»»

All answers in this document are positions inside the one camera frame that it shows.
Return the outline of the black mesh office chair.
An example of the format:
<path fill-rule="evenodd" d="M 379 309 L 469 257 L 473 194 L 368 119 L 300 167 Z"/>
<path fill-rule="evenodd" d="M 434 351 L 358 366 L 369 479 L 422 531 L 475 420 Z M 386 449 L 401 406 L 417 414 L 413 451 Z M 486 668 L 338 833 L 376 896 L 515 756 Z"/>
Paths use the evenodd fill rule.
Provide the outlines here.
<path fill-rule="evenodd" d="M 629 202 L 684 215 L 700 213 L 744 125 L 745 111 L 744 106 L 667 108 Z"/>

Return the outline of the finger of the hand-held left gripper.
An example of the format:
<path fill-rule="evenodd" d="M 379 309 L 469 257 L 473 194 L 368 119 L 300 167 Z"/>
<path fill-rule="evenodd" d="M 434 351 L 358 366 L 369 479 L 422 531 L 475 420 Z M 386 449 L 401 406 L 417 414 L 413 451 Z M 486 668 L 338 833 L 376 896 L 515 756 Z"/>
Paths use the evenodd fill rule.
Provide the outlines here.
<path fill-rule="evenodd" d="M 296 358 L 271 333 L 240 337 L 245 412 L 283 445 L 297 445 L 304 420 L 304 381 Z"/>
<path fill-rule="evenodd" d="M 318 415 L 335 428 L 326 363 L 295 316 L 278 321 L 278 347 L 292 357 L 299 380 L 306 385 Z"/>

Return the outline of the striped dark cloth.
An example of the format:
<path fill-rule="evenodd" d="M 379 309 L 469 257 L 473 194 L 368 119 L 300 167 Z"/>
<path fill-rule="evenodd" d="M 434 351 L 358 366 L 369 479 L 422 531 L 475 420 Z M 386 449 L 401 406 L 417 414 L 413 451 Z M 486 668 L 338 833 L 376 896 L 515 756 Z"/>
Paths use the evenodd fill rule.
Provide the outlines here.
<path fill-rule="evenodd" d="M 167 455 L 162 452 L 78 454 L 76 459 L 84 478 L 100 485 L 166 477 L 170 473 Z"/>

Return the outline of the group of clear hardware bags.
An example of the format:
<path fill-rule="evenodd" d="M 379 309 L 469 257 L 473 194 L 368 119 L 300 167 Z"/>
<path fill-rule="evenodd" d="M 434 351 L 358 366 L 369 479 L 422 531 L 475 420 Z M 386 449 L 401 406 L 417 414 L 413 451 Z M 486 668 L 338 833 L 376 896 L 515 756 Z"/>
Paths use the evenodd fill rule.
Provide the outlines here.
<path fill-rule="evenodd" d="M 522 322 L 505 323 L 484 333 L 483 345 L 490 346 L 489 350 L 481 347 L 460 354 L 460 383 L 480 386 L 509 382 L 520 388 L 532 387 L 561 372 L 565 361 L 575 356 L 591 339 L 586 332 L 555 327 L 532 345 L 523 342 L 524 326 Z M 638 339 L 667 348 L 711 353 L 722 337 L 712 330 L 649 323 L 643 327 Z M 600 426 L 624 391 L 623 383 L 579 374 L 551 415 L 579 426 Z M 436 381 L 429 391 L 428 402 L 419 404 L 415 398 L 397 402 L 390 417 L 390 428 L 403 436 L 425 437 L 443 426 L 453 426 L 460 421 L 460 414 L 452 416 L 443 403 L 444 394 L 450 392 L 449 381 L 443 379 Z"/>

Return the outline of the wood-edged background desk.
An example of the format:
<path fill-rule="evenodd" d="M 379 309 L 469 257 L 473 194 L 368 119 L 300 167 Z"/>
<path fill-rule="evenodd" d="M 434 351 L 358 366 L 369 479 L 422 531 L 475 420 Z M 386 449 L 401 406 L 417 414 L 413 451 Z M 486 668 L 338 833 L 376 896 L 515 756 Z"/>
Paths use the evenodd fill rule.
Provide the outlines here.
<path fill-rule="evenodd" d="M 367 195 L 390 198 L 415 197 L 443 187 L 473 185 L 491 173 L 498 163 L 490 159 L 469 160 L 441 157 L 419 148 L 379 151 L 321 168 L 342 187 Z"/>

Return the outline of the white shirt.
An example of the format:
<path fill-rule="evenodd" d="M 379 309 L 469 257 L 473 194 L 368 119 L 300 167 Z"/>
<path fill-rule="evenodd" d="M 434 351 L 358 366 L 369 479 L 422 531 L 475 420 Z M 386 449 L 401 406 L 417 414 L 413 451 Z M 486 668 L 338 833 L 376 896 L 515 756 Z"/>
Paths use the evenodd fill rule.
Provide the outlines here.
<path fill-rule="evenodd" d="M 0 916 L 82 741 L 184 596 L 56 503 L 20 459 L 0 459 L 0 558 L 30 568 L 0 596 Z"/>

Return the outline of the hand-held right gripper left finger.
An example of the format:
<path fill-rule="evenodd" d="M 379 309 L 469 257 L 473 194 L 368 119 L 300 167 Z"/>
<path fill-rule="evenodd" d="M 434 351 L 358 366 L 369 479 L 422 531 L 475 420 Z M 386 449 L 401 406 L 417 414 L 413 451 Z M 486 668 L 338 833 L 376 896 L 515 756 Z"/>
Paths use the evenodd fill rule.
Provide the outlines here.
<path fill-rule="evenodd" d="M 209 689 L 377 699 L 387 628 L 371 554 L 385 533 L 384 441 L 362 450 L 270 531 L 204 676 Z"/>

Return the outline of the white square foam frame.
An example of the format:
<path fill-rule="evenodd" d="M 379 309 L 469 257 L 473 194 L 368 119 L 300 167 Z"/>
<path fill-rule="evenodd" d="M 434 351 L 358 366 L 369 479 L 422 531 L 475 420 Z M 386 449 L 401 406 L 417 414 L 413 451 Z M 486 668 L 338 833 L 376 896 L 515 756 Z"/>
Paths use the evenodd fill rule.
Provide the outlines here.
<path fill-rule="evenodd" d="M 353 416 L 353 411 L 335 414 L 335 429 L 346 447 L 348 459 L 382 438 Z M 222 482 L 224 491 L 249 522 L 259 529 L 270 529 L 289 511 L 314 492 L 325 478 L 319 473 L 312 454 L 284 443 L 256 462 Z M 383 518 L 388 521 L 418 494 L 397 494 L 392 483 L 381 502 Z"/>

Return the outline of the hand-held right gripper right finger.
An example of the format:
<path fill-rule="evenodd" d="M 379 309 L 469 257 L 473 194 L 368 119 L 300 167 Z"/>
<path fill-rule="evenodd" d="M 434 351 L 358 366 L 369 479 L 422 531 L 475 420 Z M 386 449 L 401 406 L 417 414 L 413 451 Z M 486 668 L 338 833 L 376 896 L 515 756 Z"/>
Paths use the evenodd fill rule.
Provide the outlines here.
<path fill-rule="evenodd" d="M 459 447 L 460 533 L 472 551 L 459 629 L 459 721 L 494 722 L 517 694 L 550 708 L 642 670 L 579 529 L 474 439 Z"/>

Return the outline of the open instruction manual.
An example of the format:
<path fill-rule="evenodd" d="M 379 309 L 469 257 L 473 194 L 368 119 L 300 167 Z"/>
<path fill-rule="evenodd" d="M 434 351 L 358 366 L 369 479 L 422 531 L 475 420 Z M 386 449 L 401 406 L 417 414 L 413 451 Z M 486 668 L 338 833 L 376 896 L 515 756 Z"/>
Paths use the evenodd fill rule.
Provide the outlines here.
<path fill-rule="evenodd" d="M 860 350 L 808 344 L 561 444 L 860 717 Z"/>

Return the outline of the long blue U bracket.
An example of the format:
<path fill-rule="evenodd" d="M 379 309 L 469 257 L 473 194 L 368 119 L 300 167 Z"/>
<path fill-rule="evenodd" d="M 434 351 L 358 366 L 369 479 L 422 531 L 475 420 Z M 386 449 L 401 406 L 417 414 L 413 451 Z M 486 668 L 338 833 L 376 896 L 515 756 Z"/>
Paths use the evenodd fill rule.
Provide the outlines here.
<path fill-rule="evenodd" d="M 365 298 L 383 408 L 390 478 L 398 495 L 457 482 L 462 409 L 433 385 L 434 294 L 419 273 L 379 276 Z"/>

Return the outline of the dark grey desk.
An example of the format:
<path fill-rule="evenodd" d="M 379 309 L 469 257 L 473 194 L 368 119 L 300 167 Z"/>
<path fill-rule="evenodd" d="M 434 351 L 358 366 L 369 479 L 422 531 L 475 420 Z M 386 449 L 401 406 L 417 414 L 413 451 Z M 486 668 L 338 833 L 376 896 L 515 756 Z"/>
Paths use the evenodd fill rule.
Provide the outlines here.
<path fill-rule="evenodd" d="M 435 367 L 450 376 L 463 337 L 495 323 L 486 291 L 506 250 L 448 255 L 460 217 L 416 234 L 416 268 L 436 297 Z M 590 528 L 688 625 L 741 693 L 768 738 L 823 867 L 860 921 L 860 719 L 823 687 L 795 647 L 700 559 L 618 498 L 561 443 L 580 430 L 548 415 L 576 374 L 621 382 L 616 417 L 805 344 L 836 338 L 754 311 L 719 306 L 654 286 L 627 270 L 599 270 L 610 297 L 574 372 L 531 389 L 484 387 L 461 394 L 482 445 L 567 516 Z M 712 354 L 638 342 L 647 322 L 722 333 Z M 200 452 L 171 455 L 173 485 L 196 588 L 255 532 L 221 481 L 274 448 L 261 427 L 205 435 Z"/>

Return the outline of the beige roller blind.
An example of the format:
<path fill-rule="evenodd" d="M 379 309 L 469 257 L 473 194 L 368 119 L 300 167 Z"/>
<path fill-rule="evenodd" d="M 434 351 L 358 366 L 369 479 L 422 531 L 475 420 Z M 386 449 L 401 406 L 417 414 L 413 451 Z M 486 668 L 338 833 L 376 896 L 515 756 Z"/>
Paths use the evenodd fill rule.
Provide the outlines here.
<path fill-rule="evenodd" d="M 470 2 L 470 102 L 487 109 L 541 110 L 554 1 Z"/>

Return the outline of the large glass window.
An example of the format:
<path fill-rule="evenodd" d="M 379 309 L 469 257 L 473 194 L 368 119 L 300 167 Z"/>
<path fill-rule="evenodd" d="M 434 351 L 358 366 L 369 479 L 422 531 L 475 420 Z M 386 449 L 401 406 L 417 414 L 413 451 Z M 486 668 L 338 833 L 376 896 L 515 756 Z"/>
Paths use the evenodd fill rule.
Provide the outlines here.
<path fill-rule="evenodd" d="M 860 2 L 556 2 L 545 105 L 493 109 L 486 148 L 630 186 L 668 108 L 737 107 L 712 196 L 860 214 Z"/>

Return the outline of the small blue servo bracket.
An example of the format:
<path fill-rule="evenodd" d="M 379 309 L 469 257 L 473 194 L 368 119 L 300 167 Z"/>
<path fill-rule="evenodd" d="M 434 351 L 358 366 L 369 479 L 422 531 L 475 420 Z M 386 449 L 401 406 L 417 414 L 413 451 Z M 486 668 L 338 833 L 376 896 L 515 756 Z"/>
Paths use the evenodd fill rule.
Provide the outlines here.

««

* **Your assignment**
The only acceptable answer is a number: how many lines in the data above hold the word "hand".

* **Response box**
3